# Antarctica - Java3D Brettspiel angelehnt an "Packeis am



## Mewel (29. Jan 2007)

Hallo,

wir haben ein Java3D Brettspiel entwickelt das sich an "Packeis am Pol" orientiert.

Ein paar Fakten:
- 2-4 Spieler
- Skin fähig (integriert sind Ice, Lava, Space)
- 3 Maps (eigene ohne Probleme peer xml Datei erstellbar)
- Morphing
- Animationen
- Sound
- Kamera (Bewegung + Zoom)
- 2D Gui mit Buttons und Fading-Texten

Ein Screenshot:







Die Quellen gibts es hier:
Projekt ohne Quellen
Projekt mit Quellen (Eclipse)


Das Projekt wurde mit Java 1.5 und Java3D 1.31 (DirectX) entwickelt (mit der OpenGl Version sind Fehler aufgetreten).

Anregungen, Kritik, Bugs und Kommentare sind gerne erwünscht .

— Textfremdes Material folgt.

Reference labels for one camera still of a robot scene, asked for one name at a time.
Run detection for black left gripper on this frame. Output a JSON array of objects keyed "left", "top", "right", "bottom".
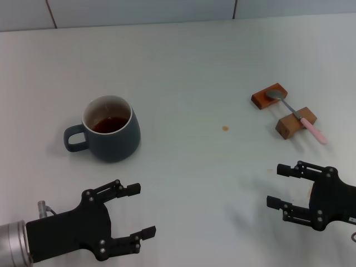
[{"left": 26, "top": 180, "right": 157, "bottom": 264}]

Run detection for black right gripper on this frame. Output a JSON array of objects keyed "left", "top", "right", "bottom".
[{"left": 266, "top": 160, "right": 356, "bottom": 231}]

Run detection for pink handled metal spoon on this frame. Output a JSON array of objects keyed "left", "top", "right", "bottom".
[{"left": 264, "top": 89, "right": 328, "bottom": 145}]

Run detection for grey ceramic cup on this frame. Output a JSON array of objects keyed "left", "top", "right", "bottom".
[{"left": 63, "top": 95, "right": 142, "bottom": 164}]

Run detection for light brown wooden rest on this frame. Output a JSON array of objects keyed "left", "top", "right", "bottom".
[{"left": 275, "top": 106, "right": 318, "bottom": 140}]

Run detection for reddish brown wooden block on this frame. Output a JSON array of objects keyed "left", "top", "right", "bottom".
[{"left": 251, "top": 82, "right": 288, "bottom": 110}]

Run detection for dark brown tea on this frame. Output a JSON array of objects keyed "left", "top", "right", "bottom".
[{"left": 91, "top": 117, "right": 127, "bottom": 134}]

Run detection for left gripper cable connector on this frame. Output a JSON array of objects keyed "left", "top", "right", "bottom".
[{"left": 37, "top": 200, "right": 58, "bottom": 216}]

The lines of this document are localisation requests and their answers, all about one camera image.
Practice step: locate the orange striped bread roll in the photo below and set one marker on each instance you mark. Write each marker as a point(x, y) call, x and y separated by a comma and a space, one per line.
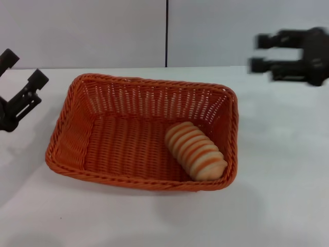
point(198, 151)

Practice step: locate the orange woven plastic basket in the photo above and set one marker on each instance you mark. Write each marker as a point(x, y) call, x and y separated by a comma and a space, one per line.
point(128, 149)

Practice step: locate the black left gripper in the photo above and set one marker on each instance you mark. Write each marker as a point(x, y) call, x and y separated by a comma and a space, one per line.
point(5, 115)

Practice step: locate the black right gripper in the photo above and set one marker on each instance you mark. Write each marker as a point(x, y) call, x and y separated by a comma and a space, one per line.
point(317, 56)

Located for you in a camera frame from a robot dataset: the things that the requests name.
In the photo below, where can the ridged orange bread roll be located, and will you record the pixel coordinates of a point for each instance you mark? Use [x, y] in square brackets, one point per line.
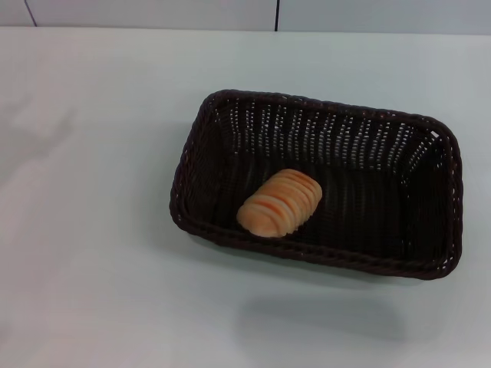
[278, 205]

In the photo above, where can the dark brown woven basket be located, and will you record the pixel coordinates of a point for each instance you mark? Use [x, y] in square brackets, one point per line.
[376, 222]

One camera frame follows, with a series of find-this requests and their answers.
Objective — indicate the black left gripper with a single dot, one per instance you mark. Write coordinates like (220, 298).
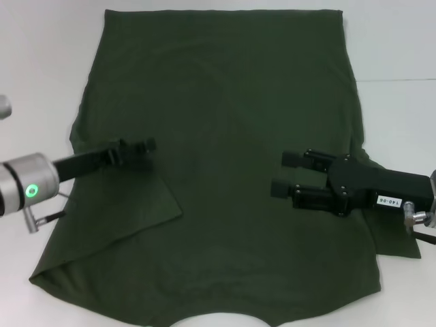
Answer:
(81, 163)

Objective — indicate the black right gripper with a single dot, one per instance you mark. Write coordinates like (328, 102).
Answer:
(374, 187)

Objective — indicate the dark green shirt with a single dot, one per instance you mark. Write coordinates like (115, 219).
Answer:
(218, 102)

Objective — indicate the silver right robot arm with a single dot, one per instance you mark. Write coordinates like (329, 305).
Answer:
(433, 187)

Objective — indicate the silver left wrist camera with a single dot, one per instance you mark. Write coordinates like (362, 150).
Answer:
(4, 107)

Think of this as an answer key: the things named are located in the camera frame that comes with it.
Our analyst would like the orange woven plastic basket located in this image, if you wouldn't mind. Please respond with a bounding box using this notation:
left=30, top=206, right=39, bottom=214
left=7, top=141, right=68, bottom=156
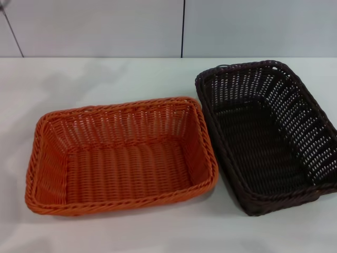
left=24, top=96, right=220, bottom=218

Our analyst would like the dark brown woven basket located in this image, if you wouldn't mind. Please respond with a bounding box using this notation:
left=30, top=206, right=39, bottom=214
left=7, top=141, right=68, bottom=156
left=195, top=60, right=337, bottom=217

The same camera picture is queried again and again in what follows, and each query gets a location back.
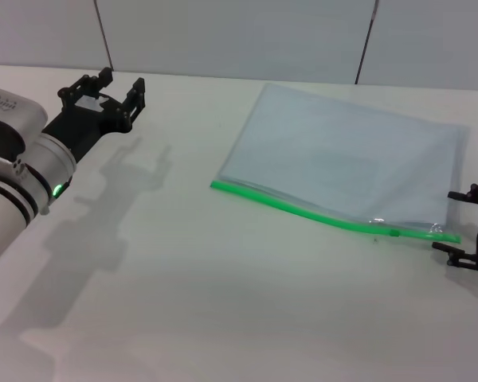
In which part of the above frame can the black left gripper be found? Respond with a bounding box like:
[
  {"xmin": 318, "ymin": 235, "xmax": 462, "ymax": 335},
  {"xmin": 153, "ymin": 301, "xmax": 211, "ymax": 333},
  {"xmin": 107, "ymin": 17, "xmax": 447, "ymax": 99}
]
[{"xmin": 41, "ymin": 67, "xmax": 147, "ymax": 164}]

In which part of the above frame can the clear document bag green zipper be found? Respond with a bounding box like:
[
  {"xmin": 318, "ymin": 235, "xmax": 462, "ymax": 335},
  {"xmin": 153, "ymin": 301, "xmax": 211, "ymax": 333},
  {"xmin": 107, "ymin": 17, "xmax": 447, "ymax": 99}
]
[{"xmin": 210, "ymin": 82, "xmax": 472, "ymax": 244}]

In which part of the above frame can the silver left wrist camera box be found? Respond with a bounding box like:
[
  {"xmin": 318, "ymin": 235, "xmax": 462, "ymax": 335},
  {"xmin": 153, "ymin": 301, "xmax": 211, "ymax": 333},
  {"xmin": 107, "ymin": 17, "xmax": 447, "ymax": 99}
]
[{"xmin": 0, "ymin": 83, "xmax": 49, "ymax": 160}]

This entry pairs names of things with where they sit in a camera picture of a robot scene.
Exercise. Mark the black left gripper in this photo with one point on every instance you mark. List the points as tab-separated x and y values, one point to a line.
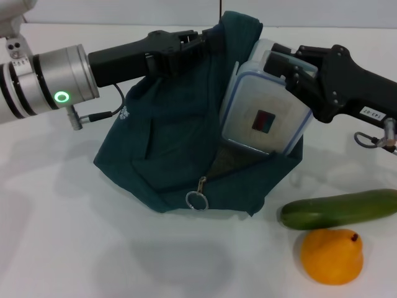
130	62

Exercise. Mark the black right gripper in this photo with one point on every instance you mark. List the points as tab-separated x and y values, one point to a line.
347	90

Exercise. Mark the clear food container blue lid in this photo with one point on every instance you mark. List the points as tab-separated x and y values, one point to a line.
263	115

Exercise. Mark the dark teal fabric lunch bag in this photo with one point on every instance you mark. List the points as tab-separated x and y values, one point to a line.
173	130

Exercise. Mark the green cucumber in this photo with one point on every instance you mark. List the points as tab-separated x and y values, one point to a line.
335	209

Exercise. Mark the orange yellow pear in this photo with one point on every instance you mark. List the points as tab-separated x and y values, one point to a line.
332	257

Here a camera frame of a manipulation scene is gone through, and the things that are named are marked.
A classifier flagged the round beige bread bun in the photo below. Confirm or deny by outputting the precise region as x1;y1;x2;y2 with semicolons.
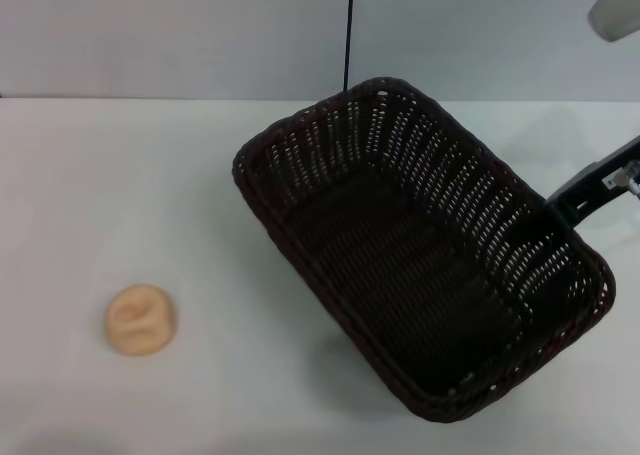
103;283;180;357

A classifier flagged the dark brown woven basket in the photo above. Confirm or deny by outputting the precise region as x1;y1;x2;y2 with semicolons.
231;76;617;424

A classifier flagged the black vertical wall seam strip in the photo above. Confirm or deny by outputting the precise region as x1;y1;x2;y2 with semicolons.
341;0;357;93

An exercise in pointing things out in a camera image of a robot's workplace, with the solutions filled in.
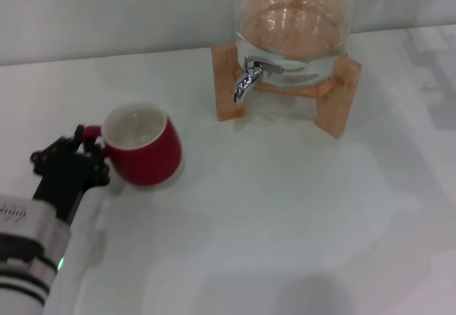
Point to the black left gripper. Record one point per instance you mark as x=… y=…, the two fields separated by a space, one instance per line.
x=67 y=176

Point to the red ceramic cup white inside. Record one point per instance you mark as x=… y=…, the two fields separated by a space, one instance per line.
x=149 y=165

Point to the chrome dispenser faucet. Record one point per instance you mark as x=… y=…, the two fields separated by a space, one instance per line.
x=246 y=83

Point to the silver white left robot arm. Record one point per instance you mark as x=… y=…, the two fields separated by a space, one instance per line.
x=32 y=286

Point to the wooden dispenser stand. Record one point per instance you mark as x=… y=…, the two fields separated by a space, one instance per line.
x=228 y=94

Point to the glass drink dispenser jar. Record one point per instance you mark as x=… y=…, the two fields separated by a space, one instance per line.
x=292 y=26

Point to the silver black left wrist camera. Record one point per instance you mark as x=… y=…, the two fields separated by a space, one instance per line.
x=25 y=211

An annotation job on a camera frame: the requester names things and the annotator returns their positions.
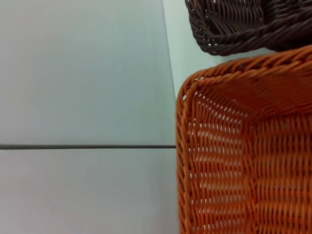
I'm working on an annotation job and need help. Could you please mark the dark brown woven basket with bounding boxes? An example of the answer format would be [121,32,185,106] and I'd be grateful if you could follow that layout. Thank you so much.
[184,0,312,57]

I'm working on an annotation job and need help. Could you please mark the orange woven plastic basket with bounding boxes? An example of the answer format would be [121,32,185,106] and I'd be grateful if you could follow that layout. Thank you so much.
[175,47,312,234]

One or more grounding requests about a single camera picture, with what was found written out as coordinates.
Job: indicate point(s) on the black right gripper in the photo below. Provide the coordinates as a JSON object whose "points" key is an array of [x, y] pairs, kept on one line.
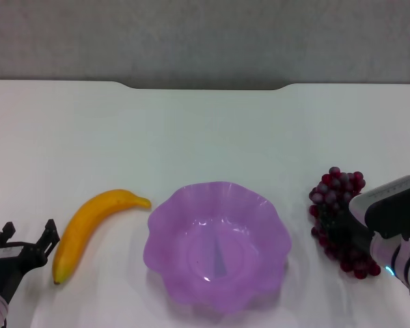
{"points": [[348, 232]]}

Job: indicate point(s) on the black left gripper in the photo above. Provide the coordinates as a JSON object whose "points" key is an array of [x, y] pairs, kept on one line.
{"points": [[10, 270]]}

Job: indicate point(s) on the dark red grape bunch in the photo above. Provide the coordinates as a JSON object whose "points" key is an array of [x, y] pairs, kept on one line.
{"points": [[338, 181]]}

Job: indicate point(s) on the yellow banana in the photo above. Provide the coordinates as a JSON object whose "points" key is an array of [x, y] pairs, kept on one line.
{"points": [[78, 222]]}

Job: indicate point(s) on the purple wavy plastic bowl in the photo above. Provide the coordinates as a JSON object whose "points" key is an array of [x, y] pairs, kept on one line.
{"points": [[218, 246]]}

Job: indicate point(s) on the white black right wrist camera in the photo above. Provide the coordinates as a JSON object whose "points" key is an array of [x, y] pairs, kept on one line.
{"points": [[389, 205]]}

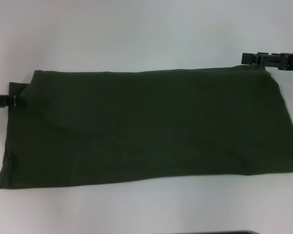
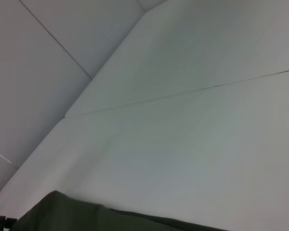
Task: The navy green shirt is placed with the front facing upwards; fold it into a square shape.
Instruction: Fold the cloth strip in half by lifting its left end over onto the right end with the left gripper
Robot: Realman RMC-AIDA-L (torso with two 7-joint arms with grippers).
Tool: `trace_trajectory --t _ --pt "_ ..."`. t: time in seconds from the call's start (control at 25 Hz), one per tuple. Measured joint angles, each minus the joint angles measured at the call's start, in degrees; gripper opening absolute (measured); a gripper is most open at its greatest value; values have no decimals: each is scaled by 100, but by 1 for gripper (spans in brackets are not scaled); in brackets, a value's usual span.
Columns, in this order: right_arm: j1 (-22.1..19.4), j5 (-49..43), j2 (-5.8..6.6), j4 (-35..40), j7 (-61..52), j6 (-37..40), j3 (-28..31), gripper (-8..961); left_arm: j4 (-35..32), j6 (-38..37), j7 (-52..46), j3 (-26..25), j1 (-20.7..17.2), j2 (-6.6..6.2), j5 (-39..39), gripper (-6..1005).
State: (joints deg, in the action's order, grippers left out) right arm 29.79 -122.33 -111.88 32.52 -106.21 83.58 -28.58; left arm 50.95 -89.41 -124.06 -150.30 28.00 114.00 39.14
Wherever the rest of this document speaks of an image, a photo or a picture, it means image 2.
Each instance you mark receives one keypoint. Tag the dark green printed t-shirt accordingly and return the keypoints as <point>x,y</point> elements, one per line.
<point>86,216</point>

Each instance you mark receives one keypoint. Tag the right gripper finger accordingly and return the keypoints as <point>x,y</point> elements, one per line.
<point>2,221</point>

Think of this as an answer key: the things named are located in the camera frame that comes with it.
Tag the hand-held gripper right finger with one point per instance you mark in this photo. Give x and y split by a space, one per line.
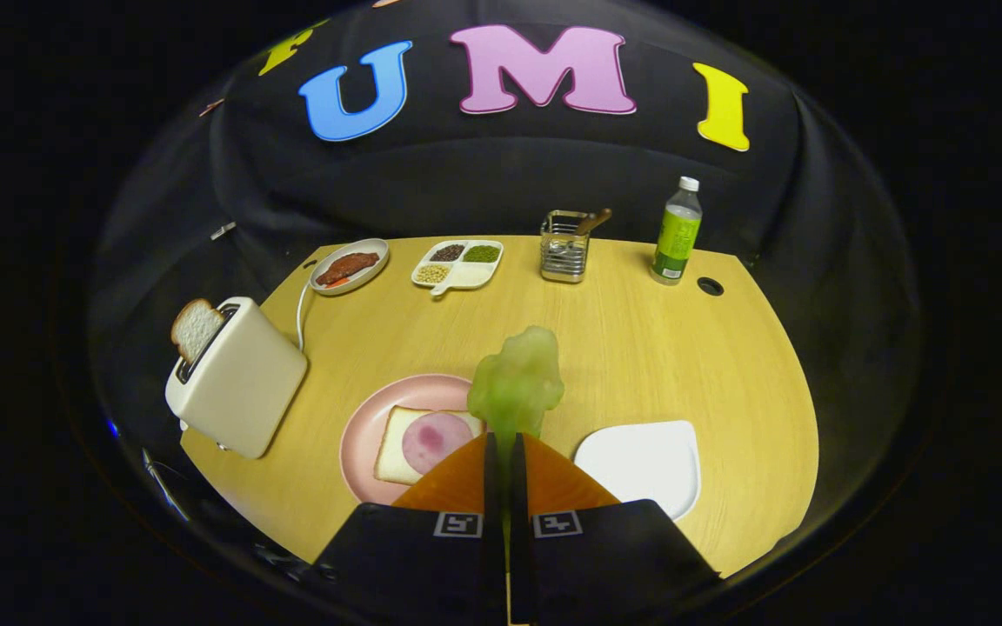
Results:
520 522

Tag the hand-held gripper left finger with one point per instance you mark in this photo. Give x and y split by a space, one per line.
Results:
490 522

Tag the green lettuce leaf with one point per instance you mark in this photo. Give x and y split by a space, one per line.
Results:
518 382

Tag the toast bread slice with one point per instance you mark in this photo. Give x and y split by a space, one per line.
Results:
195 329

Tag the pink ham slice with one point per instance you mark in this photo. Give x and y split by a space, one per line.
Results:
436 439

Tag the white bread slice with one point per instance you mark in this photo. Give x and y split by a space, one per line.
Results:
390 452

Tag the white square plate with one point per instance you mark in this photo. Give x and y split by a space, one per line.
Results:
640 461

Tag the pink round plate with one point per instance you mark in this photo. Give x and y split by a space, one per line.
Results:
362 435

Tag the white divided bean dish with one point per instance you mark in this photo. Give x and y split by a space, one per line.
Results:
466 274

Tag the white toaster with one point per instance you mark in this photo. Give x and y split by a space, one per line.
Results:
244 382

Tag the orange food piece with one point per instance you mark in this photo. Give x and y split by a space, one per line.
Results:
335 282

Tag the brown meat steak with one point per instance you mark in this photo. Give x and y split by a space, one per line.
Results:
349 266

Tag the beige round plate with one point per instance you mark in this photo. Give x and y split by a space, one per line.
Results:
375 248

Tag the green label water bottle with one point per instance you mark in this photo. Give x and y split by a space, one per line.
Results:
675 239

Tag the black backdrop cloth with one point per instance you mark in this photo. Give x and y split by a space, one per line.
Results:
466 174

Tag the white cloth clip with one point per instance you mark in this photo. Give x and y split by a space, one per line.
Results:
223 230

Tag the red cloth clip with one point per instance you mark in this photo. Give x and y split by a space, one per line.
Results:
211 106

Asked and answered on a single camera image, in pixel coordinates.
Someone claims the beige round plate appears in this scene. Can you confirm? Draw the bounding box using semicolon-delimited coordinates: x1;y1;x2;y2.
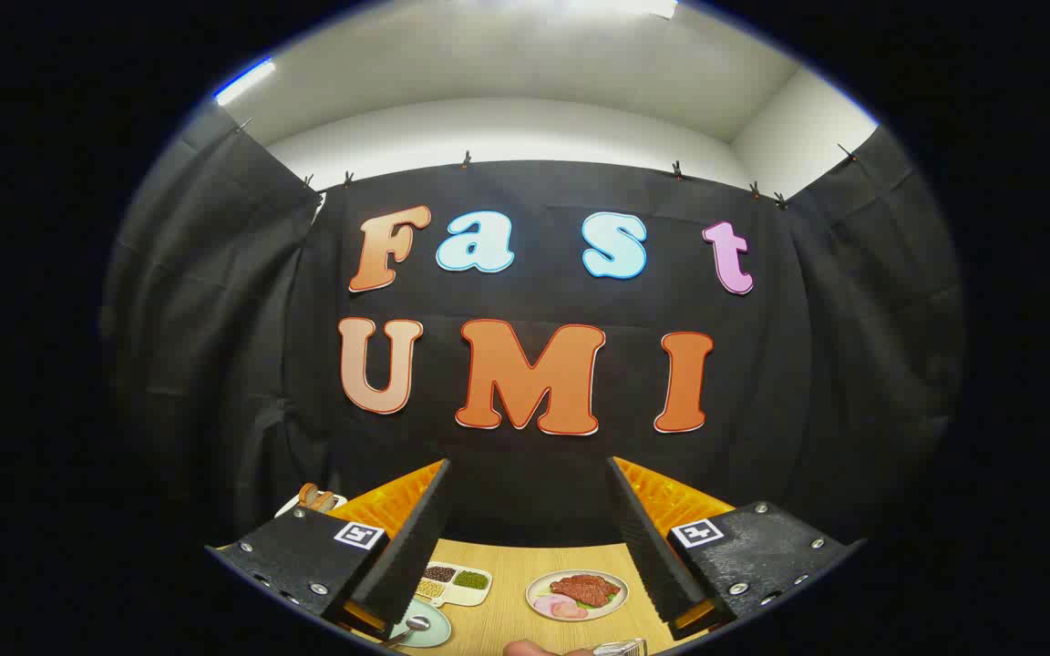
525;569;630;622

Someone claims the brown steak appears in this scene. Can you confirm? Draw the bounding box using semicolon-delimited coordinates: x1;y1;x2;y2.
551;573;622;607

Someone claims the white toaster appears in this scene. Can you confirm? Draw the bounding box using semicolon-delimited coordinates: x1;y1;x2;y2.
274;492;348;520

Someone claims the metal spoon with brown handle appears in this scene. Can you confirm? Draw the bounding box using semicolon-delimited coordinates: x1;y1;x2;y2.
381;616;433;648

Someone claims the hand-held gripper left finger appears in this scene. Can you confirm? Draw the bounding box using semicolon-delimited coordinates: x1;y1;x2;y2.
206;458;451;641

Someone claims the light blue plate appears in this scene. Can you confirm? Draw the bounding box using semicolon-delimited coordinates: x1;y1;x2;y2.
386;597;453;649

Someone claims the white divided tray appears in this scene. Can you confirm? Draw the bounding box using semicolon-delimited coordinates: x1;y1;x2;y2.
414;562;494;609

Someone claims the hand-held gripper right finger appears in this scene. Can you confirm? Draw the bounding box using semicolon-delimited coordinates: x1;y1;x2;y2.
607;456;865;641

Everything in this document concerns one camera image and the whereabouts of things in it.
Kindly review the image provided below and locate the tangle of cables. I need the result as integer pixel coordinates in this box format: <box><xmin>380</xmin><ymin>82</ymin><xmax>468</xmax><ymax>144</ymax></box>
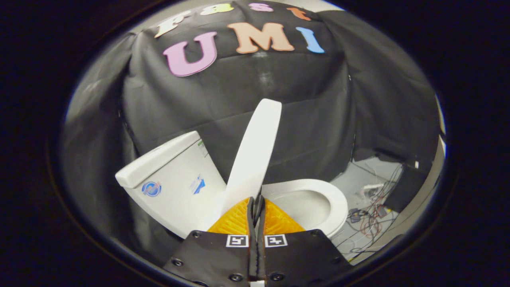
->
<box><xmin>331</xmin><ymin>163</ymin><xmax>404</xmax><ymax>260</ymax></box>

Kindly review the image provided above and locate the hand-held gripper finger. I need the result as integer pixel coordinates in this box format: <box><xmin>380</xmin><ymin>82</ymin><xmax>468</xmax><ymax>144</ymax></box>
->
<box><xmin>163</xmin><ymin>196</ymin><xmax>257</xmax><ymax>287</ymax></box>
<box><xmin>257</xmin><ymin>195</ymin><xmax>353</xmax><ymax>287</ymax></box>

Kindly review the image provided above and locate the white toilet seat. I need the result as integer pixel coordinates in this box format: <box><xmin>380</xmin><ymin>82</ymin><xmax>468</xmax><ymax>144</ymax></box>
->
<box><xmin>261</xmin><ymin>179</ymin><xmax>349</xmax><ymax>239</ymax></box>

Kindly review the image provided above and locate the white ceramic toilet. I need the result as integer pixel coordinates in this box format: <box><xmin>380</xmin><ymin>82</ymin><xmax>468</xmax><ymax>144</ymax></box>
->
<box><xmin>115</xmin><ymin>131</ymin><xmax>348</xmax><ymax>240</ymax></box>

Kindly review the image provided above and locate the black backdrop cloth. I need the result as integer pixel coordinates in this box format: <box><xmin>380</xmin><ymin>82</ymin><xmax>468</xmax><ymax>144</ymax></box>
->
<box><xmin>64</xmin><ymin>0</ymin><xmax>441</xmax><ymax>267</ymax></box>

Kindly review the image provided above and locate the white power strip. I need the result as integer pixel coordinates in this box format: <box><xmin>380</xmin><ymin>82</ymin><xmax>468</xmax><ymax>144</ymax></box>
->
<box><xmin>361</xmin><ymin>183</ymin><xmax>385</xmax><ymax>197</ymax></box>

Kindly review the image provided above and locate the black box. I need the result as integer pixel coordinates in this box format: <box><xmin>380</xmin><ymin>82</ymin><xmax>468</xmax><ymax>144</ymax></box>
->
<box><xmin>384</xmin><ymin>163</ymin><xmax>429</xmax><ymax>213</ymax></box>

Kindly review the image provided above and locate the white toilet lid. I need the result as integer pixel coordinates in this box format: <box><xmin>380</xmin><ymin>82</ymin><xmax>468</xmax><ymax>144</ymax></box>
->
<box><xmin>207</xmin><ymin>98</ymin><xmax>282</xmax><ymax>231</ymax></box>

ps. Ein Netzwerkmodus wurde nicht implementiert da  es nichts mit der Aufgabenstellung zu tun hatte. Wenn jemand Lust hat diesen zu erstellen, kein Problem .


----------



## Illuvatar (29. Jan 2007)

Tja, dazu kann ich nur sagen, dass es bei mir so aussieht und ruckelt:

http://home.arcor.de/sidiousx/antarctica.jpg

Aber lass das mal meine Sorge sein, das liegt wohl an Win Vista.


----------



## Mewel (29. Jan 2007)

Oha, sieht etwas seltsam beleuchtet aus bei dir.

Haben es nur mit Win XP getestet und Performance mässig sollte man locker nen XP 2800 haben damit es ordentlich läuft, ist halt Java3D .


----------



## nocxsville (29. Jan 2007)

Bei mir sieht das auch irgendwie komisch aus. Ich hab nen AMD 4200+ (dualcore) + 1GB RAM + ATI x1900GT und bei mir läuft es auch ziemlich ruckelig.


----------



## Mewel (29. Jan 2007)

Wär schön wenn du nen screen machen könntest.

Also ich habe nen Amd64 3200 mit 2gb ram und x800gt und habe immer 30fps. Das springen der Pinguine ruckt aber egal auf welchem Rechner, das läuft nie 100%ig flüssig.


----------



## nocxsville (29. Jan 2007)

Hier mein Screenshot





Gruß,
nocxsville.


----------



## Illuvatar (29. Jan 2007)

Oh, dann liegt es nicht an Vista - ist bei mir ja das gleiche wie bei nocxsville. Hier mal mein System, vielleicht hilft es ja:

 - AMD64 3800+
 - Geforce 6800 GT
 - 2GB DDR-333 RAM
 - Windows Vista Home Premium 64bit
 - java version "1.6.0"
 - Java3D 1.5.0

_Edit: Typos_


----------



## Mewel (30. Jan 2007)

Hm, ich würde jetzt spontan vermuten das ihr die OpenGl Version von Java3D benutzt. Unser Prof. hatte auch Probleme mit den Texturen und den Lichtern.

Ich habe es selber noch nicht mit OpenGl getesten, müsste ich mal versuchen.


----------